Салим опять уселся у очага, отказ оскорбил его. Он погладил себе бороду и неспешно произнес:
– Как-то раз, когда мой сын был еще совсем маленьким, я увидел, как он играл горсткой золотых робаи[36 - Робаи – золотая монета в ходу на Сицилии во времена арабского владычества. Она составляла четверть динара – основной монеты.]; складывал их в стопочку как деревяшки, пока стопка не падала. Служанка не хотела, чтобы он играл деньгами, и кричала на него как шальная, чтобы он положил деньги на место. Тогда я подошел к нему, вытащил из кармана несколько монеток из цветного стекла и предложил в обмен на золото. Сынишка живо поменялся.
Так вот, ты, Умар, как то дитя, готов отказаться от золота и удовольствоваться цветастыми стеклянными пустышками.
– На стеклянные пустышки люди хлеб покупают! – воскликнул Умар, рассерчав на словесные выкрутасы, которыми хотели оскорбить его.
– Но ведь ты не хочешь навсегда остаться человеком со стеклянными пустышками… У тебя в доме есть такое, что больше золота стоит… и поверь мне на слово, твой каид не питает к тебе никакого уважения!
– Моя сестра уже принадлежит Али ибн аль-Хаввасу! – повысил голос Умар, он вскочил и ткнул пальцем в Салима.
– «Демагогу», тому, кто обольщает народ одними словесами… У него есть дар, конечно… я и сам не смог бы сделать лучше. Но ты понимаешь, брат, что Ибн аль-Хаввас может предложить только слова? Только монеты из цветного стекла!
– Заплатит за Надиру, когда сможет взять ее.
– Я предлагаю тебе больше и даже не прошу отдать ее мне. Откровенно говоря, плотская любовь услаждает меня меньше, чем золото и чем удовольствие потратить его.
Умар растерялся; может ли быть, что приезжий имеет в виду не то, что Умар подумал поначалу, когда тот попросил что-то еще?
– Ну и как ты собираешься потратить его здесь? – спросил он.
– Ты же не подумаешь, что я поверил будто красота Надиры ограничивается ее глазами? Об этом, должно быть, догадался и твой каид, а то он не стал бы просить ее в жены, взглянул бы, да и только. То, что твоя сестра прячет под чадрой, надо думать, столь же прекрасно, сколь ее глаза, я уверен. Прошу тебя всего лишь, пусть она сегодня в этой комнате потанцует для меня.

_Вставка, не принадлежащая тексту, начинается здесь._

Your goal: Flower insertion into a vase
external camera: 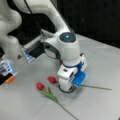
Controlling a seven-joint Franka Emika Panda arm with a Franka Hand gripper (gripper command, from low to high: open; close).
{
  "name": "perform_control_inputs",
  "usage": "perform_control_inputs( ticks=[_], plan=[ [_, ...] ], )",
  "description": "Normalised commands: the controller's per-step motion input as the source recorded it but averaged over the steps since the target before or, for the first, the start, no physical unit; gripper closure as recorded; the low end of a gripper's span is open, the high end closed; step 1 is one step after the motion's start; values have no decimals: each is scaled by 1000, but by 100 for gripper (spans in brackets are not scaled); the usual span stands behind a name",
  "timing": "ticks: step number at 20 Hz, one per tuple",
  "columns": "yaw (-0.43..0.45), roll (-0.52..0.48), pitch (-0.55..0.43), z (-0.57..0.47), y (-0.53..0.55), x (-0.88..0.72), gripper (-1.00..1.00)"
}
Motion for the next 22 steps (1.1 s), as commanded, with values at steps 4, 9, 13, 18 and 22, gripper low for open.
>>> perform_control_inputs(
  ticks=[4,9,13,18,22],
  plan=[
    [-84,-53,-22,-82,27,138,100],
    [-113,-54,-55,-144,78,187,100],
    [-81,-63,-41,-199,135,204,100],
    [-49,-73,0,-220,189,189,100],
    [-54,-95,51,-186,218,152,100]
  ],
)
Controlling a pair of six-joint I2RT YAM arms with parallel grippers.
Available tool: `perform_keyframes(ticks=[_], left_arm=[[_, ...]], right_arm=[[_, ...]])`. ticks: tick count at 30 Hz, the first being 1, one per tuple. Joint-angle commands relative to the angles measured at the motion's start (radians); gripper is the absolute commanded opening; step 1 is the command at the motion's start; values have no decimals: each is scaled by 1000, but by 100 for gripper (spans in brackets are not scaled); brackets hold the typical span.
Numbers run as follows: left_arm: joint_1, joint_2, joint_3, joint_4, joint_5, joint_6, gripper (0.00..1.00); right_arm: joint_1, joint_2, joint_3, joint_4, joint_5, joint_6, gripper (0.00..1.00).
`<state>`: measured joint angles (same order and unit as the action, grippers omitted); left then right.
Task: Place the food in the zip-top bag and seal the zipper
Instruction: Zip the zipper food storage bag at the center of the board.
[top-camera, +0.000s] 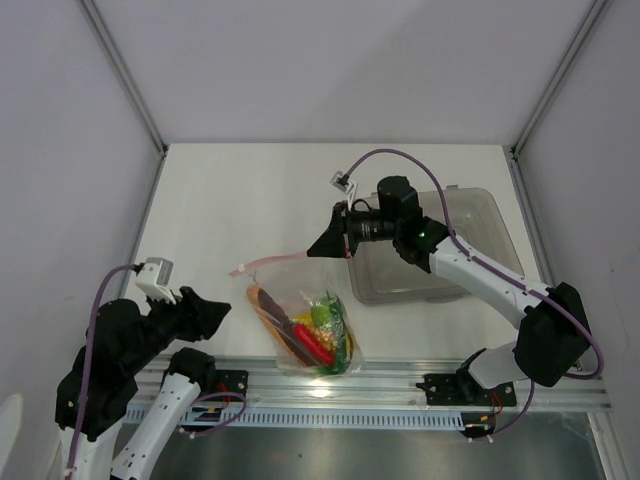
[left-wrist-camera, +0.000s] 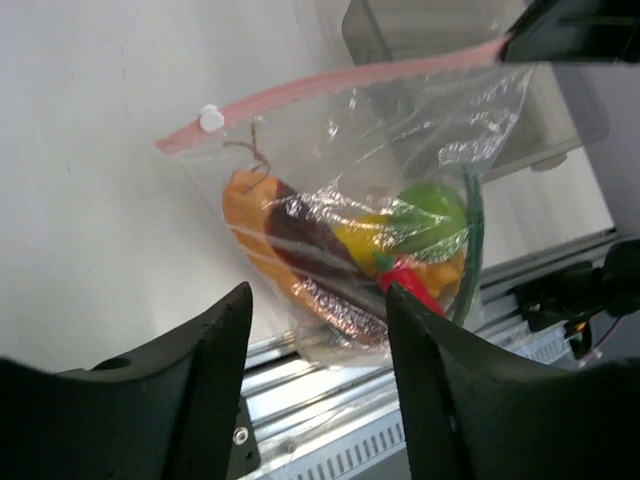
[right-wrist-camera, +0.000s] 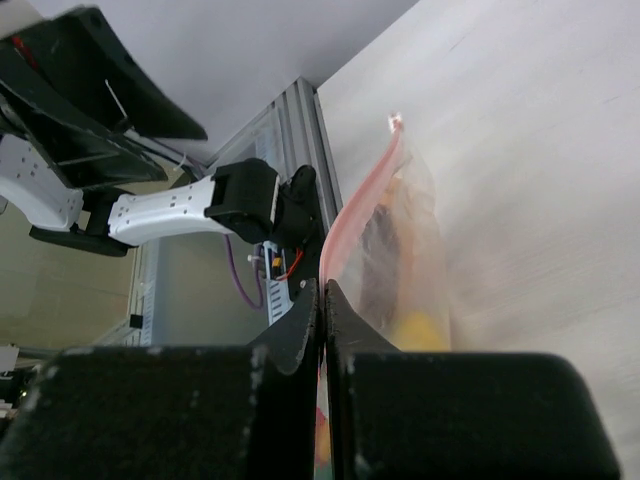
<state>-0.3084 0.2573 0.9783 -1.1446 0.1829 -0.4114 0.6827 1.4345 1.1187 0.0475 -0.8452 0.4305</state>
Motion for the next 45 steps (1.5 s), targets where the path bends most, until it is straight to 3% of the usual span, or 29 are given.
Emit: perform_keyframes(ticks=[1, 5, 11, 19, 25, 31, 36, 41, 45], left_arm=[[-5, 23, 25, 131, -43, -13, 60], [-6, 74, 30, 204, -23, 23, 73], [-5, 167, 36, 249, -20, 66, 84], [-5, 134, 28, 376, 67, 169, 86], [-5, 157, 37, 379, 277, 308, 84], [-5, 159, 7, 347, 283, 405, 80], [-5, 88, -84, 420, 332, 336, 76], [-8, -21, -186, 509, 437, 165, 72], [-6, -70, -193, 467, 418, 99, 72]], right_arm=[[28, -55, 47, -41, -11, -24, 0], [41, -111, 33, -43, -31, -10, 0], [78, -187, 27, -93, -46, 8, 0], [81, -269, 23, -173, -80, -16, 0], [83, -324, 10, -209, -109, -35, 0], [83, -358, -5, -219, -120, -33, 0], [80, -365, -7, -224, -115, -32, 0], [69, -367, -7, -224, -121, -26, 0], [54, -368, -5, -222, -135, -18, 0]])
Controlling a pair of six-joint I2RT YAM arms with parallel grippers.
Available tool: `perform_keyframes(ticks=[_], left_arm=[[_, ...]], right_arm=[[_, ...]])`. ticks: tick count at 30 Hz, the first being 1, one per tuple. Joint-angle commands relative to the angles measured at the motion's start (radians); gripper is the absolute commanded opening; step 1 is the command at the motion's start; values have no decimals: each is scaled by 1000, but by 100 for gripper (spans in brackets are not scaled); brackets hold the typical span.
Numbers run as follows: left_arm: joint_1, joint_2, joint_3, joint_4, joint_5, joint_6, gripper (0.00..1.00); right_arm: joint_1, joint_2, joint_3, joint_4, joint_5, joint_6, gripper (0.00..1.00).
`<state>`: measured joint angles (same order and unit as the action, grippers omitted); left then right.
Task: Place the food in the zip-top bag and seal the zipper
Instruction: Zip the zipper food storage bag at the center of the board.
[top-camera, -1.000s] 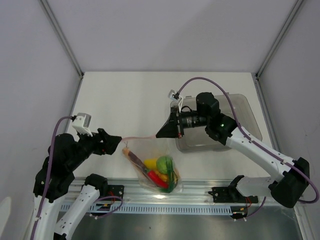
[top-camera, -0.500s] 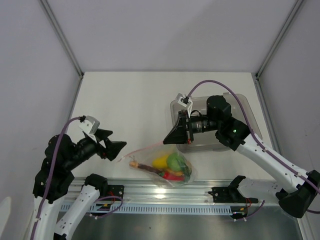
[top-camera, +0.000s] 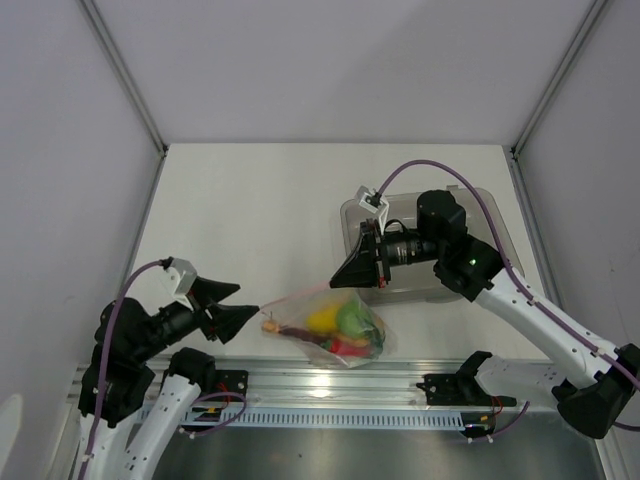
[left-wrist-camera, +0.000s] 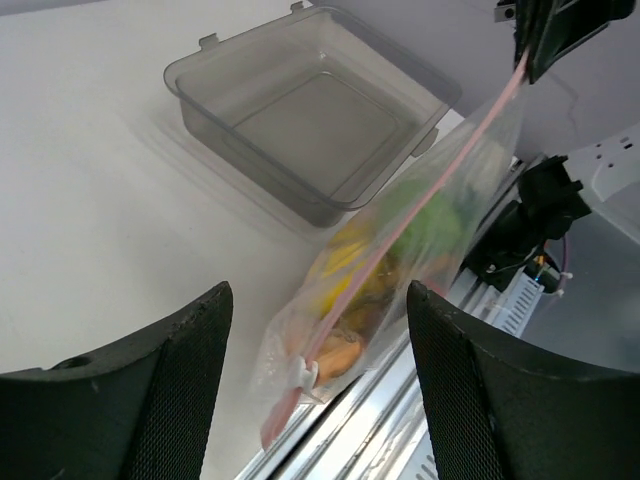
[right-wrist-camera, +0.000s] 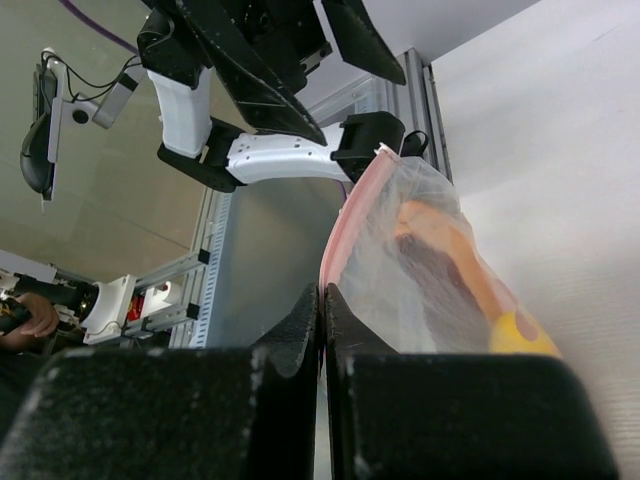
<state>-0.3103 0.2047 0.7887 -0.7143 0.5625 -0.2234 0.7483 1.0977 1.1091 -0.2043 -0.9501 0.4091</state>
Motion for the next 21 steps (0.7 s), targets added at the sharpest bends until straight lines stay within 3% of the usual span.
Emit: perform_keyframes(ticks=[1, 7, 14, 21], left_arm=[[-4, -18, -8, 20, 37, -100, 72], [-4, 28, -28, -49, -116, -195, 82], [-6, -27, -60, -94, -268, -321, 81], [-4, -88, -98, -82, -263, -355, 80]], right_arm=[[-15, -32, 5, 32, -41, 7, 0], [-30, -35, 9, 39, -56, 19, 0], [-50, -44, -3, 42, -73, 20, 0], [-67, -42, -11, 55, -91, 27, 0]])
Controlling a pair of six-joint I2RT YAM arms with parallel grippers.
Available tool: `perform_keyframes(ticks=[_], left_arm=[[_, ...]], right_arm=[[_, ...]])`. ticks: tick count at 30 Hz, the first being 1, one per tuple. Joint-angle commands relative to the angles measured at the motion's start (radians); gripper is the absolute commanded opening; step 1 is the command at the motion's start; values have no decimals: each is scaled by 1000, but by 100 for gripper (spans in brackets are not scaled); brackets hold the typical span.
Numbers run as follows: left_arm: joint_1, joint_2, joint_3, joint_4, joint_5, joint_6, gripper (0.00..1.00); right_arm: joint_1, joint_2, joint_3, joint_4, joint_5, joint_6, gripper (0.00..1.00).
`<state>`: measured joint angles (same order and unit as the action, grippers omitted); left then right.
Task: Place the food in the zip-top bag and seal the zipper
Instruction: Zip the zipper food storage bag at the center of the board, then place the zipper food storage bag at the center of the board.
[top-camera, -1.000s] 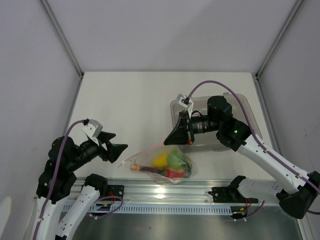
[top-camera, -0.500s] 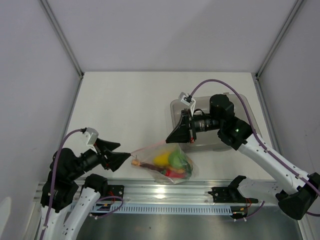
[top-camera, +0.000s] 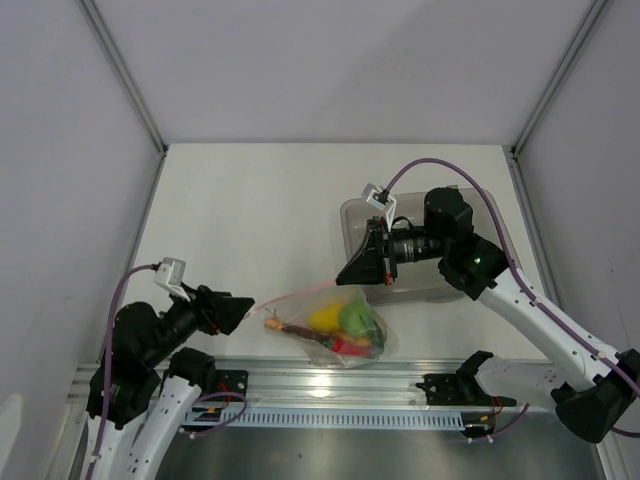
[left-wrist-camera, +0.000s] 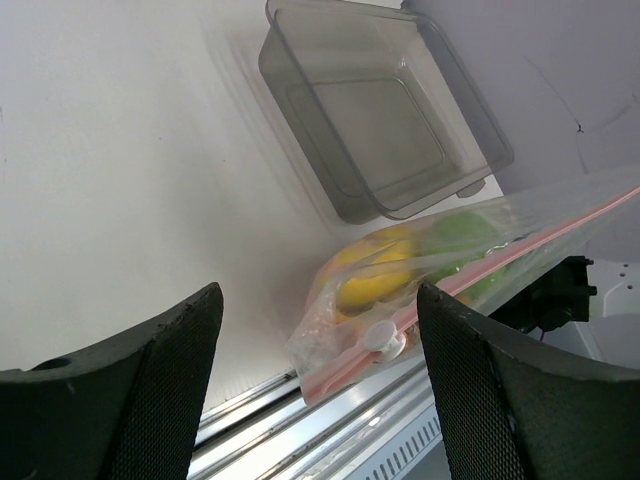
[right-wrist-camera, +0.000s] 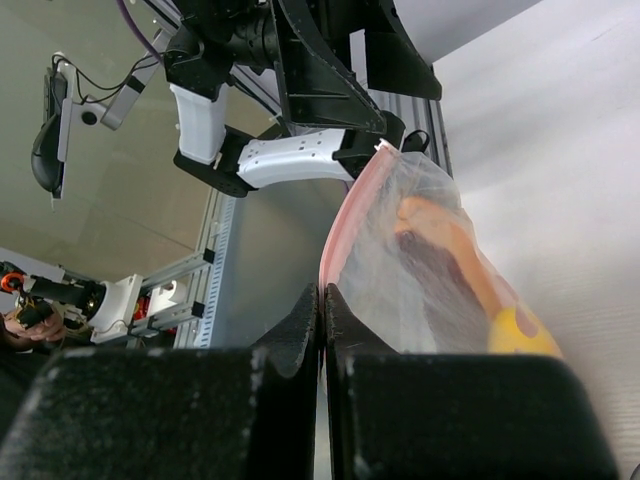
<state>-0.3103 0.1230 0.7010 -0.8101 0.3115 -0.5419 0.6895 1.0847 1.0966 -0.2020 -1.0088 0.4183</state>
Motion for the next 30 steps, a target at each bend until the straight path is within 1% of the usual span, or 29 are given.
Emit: perform_keyframes(ticks=[1, 4, 8, 12, 17, 20, 30], left_arm=[[-4, -6, -14, 11, -5, -36, 80], [-4, -25, -23, 29, 34, -24, 80], [-4, -33, -43, 72, 118, 2, 78], [-4, -5, -61, 117, 242, 23, 78], [-6, -11, -64, 127, 270, 36, 76], [-4, -11, -63, 124, 264, 34, 76], [-4, 52, -61, 127, 241, 23, 66]], right_arm=[[-13, -29, 0, 56, -36, 20, 0], [-18, -29, -6, 72, -40, 31, 0], [-21, -25, -12, 95, -45, 45, 0], [-25, -22, -12, 98, -50, 51, 0], [-42, -16, -17, 98, -60, 53, 0], [-48, -12, -17, 111, -70, 60, 0], [-56, 1, -17, 145, -83, 92, 0]])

У Умара аж уши запылали огнем. Богач бросал вызов его зависти, будто его роль поручителя девушки ничего не стоила.
– Джамал, подари медальон, который носишь на шее, моему другу!
Тот встал и повесил тяжелый медальон на шею хозяину дома.
Умар поднес медальон к глазам, взвесил в руке: медальон был очень дорогой, с искусной гравировкой, с инкрустацией, очень тяжеловесный.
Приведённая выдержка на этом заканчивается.